[Dataset entries]
----------

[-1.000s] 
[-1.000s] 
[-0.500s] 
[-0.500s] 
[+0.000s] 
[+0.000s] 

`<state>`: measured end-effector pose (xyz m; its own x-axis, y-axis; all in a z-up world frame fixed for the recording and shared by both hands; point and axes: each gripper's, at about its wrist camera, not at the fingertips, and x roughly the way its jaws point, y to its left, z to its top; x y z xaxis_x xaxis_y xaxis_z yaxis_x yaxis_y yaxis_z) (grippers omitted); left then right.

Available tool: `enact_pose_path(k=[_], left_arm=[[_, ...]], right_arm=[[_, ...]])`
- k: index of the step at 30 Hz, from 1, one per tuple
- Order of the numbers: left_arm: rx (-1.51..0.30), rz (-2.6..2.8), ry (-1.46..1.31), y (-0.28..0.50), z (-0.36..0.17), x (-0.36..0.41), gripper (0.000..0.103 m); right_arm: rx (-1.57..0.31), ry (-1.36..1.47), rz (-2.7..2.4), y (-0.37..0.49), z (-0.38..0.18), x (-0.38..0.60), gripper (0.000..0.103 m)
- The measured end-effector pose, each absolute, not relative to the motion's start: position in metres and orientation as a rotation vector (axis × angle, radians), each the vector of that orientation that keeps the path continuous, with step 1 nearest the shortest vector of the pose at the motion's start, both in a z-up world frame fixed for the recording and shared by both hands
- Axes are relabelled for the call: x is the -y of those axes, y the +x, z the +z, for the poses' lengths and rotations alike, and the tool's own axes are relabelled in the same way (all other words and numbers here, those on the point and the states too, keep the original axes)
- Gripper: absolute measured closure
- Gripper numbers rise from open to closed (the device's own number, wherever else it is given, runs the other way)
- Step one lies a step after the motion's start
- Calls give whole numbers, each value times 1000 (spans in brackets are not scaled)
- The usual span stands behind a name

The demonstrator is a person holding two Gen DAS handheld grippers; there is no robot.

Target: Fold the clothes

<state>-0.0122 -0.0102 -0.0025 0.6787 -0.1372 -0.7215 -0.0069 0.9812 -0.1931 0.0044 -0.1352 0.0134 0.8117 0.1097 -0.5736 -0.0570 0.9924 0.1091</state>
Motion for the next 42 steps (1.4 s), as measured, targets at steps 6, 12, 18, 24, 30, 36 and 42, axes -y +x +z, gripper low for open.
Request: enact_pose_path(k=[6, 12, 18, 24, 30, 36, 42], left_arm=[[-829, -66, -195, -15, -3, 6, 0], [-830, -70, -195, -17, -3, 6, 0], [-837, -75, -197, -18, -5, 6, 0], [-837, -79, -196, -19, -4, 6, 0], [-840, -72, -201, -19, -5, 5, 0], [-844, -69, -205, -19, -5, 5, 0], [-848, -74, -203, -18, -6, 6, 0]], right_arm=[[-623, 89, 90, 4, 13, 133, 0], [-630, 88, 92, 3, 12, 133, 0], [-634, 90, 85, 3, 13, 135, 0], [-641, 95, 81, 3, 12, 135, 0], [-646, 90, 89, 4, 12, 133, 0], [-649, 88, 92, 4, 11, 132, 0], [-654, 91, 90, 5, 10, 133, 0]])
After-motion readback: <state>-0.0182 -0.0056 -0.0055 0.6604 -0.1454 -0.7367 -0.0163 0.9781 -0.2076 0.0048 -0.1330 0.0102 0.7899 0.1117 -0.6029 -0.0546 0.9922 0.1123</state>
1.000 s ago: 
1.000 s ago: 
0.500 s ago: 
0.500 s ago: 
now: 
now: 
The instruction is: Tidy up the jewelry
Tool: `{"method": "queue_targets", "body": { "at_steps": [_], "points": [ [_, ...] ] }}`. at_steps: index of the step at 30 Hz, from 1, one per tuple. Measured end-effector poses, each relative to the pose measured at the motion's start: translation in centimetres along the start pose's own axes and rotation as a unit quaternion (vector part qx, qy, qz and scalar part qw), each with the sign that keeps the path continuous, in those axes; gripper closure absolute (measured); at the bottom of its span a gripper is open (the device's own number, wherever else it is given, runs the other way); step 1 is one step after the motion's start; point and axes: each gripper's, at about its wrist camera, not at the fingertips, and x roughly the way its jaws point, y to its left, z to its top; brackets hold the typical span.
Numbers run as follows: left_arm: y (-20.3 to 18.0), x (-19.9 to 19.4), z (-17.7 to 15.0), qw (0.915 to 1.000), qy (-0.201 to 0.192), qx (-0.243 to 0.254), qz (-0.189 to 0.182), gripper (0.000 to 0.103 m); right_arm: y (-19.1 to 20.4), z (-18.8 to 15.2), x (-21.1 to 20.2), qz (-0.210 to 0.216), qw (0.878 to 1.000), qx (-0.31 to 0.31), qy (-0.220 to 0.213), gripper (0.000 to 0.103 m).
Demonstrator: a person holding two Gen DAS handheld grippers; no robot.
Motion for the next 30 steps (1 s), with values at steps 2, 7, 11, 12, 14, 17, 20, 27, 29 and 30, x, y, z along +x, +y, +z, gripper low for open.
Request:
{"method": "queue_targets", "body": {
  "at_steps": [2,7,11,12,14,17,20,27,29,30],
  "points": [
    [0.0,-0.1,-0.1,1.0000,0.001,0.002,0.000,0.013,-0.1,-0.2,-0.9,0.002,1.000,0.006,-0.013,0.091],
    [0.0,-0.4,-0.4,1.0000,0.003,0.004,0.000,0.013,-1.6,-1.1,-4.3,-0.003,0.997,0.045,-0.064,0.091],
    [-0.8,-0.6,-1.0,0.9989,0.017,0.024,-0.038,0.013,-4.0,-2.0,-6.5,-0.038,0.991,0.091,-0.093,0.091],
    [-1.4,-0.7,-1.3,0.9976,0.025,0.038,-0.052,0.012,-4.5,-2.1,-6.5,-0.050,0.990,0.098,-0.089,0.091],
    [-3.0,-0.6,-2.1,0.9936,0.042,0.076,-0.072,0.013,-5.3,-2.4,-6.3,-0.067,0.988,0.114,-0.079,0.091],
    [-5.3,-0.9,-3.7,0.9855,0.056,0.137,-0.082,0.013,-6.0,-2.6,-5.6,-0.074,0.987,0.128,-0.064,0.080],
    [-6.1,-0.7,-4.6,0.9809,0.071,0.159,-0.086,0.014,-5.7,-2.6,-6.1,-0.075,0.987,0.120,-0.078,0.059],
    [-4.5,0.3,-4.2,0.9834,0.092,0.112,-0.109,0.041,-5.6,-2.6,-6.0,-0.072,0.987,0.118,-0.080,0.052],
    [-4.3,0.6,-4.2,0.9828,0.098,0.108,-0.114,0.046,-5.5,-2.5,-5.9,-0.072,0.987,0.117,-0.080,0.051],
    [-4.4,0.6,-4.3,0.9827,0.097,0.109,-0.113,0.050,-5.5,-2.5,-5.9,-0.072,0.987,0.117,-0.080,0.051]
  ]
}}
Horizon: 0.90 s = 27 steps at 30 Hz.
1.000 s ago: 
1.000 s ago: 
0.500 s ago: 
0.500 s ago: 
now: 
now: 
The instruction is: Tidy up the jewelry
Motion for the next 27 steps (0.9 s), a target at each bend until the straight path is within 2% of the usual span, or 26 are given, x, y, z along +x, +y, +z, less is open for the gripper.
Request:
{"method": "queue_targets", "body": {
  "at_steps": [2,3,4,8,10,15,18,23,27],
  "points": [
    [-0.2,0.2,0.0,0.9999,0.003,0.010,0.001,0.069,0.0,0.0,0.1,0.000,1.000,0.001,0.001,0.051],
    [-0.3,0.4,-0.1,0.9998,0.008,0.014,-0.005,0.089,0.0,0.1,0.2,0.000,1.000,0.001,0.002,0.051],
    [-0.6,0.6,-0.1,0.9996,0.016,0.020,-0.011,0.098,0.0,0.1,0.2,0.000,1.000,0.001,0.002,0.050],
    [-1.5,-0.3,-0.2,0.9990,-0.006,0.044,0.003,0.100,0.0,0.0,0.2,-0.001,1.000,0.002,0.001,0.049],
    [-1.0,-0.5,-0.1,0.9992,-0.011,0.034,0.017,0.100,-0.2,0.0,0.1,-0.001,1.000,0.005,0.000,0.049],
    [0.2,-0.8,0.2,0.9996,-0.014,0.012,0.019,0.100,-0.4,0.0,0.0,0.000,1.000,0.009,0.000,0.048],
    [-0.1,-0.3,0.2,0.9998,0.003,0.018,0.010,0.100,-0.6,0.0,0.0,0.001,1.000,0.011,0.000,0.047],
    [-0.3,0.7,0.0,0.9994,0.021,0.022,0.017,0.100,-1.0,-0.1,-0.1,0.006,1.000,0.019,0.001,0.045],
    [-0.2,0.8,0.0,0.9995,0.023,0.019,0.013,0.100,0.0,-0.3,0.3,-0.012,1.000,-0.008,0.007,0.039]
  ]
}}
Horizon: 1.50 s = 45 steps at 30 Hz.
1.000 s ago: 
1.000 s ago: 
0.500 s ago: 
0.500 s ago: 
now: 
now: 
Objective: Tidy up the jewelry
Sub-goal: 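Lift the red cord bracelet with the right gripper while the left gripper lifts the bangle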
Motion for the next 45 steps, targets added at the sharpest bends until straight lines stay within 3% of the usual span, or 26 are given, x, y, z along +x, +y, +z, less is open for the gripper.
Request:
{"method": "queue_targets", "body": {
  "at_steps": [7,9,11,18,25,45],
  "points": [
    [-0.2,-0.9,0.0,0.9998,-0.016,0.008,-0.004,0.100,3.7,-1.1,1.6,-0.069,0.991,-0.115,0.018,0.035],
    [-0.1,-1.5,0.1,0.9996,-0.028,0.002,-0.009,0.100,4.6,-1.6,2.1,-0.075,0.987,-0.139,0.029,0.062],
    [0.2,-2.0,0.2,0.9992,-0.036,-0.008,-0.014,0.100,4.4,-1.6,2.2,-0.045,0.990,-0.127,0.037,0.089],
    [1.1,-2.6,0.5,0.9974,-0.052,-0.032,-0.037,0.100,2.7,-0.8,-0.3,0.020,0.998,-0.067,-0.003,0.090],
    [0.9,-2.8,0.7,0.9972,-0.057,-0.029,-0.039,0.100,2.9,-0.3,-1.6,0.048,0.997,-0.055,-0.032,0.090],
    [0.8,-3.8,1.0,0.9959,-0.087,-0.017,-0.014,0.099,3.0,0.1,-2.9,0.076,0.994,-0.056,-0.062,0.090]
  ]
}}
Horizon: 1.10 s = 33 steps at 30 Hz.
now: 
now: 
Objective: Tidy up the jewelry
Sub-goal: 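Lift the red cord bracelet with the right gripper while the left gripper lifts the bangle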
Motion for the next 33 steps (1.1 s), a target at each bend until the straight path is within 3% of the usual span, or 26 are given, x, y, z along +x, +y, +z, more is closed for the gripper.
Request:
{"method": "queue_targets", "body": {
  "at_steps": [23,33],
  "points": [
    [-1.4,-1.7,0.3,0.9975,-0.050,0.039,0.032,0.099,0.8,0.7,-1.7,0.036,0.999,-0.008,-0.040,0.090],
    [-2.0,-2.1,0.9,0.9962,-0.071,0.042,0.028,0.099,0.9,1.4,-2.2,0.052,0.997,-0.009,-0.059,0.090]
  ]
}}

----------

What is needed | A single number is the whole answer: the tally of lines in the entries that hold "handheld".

Exercise result | 2